I understood every word. But there was something I needed to understand. "Um, boy from the newspapers,"

"Yeah?"

"If... if you take away someone's fairies, will they be sad?"

He looked disgusted. "SAD? Who cares? You know who will be the saddest kid in the world?" He pointed at me. "YOU! YOU! You were one of the nicest kids in the world, you resisted the temptations to use the fairy magic for yourself, and instead shared it with others! You were also miserable, which proves my point more! You DESERVE more happiness than anyone else in the world!"

"I... I do?"

"Yes. Now tomorrow, and from this point on, don't even THINK about helping others! Do whatever you can to make your life GREAT! And if you run into a kid who's always getting his way, or has strange things happen to him, or just seems weird or unreal, DO WHATEVER IT TAKES TO GET THAT KID'S FAIRIES!" I wanted to talk to him more, but he vanished at that point.

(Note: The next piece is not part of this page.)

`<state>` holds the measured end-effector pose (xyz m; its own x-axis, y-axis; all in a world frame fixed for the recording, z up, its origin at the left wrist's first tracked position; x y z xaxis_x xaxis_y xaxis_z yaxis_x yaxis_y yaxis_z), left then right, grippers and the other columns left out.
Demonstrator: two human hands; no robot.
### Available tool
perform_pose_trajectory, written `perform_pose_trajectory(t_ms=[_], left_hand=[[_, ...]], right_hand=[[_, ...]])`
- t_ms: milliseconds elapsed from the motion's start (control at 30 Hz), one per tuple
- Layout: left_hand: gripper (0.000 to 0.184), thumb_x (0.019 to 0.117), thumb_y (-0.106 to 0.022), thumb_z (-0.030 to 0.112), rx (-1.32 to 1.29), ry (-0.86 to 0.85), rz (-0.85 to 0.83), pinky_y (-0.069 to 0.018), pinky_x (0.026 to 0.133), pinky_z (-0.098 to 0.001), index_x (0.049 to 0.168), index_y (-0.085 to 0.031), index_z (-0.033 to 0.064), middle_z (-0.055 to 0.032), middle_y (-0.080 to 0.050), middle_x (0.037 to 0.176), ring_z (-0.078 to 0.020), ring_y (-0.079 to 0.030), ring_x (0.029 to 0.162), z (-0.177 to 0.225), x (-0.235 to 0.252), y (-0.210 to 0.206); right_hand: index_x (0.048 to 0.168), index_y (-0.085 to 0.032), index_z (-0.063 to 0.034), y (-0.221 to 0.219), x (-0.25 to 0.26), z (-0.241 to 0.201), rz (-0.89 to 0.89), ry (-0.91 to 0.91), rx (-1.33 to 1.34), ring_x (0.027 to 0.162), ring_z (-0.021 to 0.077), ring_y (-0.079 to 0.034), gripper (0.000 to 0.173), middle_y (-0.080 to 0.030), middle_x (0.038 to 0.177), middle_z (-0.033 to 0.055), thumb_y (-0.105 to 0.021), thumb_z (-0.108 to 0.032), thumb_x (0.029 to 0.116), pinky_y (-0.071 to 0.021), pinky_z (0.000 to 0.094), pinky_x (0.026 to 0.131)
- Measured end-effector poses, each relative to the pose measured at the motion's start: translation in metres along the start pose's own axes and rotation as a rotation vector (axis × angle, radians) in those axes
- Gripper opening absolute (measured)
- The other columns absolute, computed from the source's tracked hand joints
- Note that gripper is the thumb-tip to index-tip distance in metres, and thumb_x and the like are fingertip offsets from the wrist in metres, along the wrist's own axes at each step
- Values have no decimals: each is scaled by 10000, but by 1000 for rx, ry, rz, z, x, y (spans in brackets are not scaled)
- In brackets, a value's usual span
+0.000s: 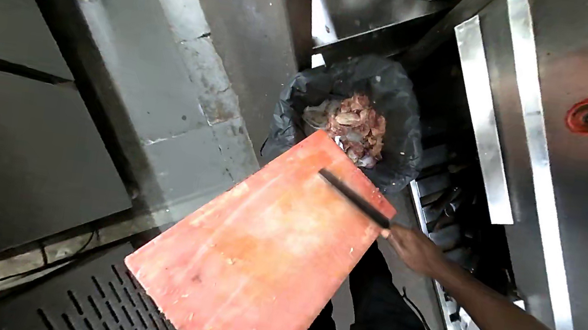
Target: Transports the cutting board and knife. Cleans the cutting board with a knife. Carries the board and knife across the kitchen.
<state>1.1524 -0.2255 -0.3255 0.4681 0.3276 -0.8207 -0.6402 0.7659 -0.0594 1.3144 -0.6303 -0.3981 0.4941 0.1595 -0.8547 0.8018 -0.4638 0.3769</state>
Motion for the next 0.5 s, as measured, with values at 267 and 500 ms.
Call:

He wasn't a ghost, I realized. He was a memory. MY memory! I must have known him well for him to care about me this much!

As much as I tried, I couldn't forget that night. But I remember EVERYTHING he told me. It's creepy.

But every day I find myself feeling sorry for the boy. It's crazy to think that me, Mr. Crocker, the miserable and mean fairy-obsessed spazzing teacher, who never feels sorry for ANYONE, feels sorry for a little boy.

And I spazz at the mentioning of fairies just like he did. And I wake up and don't do favors for anyone. Don't feel sorry for anyone. Don't care about anyone but myself. People no longer glare at me, I glare at them.

And maybe someday I'll carry out his orders. Maybe someday I'll capture the fairies, get revenge for what they did to the newspaper boy. And ME (even though I don't remember.)

Maybe someday I'll be happy.

THE END


Below are the boring afternotes no one reads because it's like extra homework;

Wow, this came out GREAT! I know people have done similar stories about Crocker but this one is different. It's a story, an explanation, and an inside story rolled into one! Aw, now I feel bad for Mr. Crocker. Oh well.

That wasn't a ghost. It was as much as Crocker could remember about himself, and the feelings he had the instant they blasted him with the forgetting thingy (arg! I JUST read the wiki page and it mentioned what it was called! But I forget.)

If you have any questions I'll answer them. But be aware that most of this was just stuff that popped into my head as I wrote it. I'm not even sure which world most of it came from, I'm just glad you could enjoy it.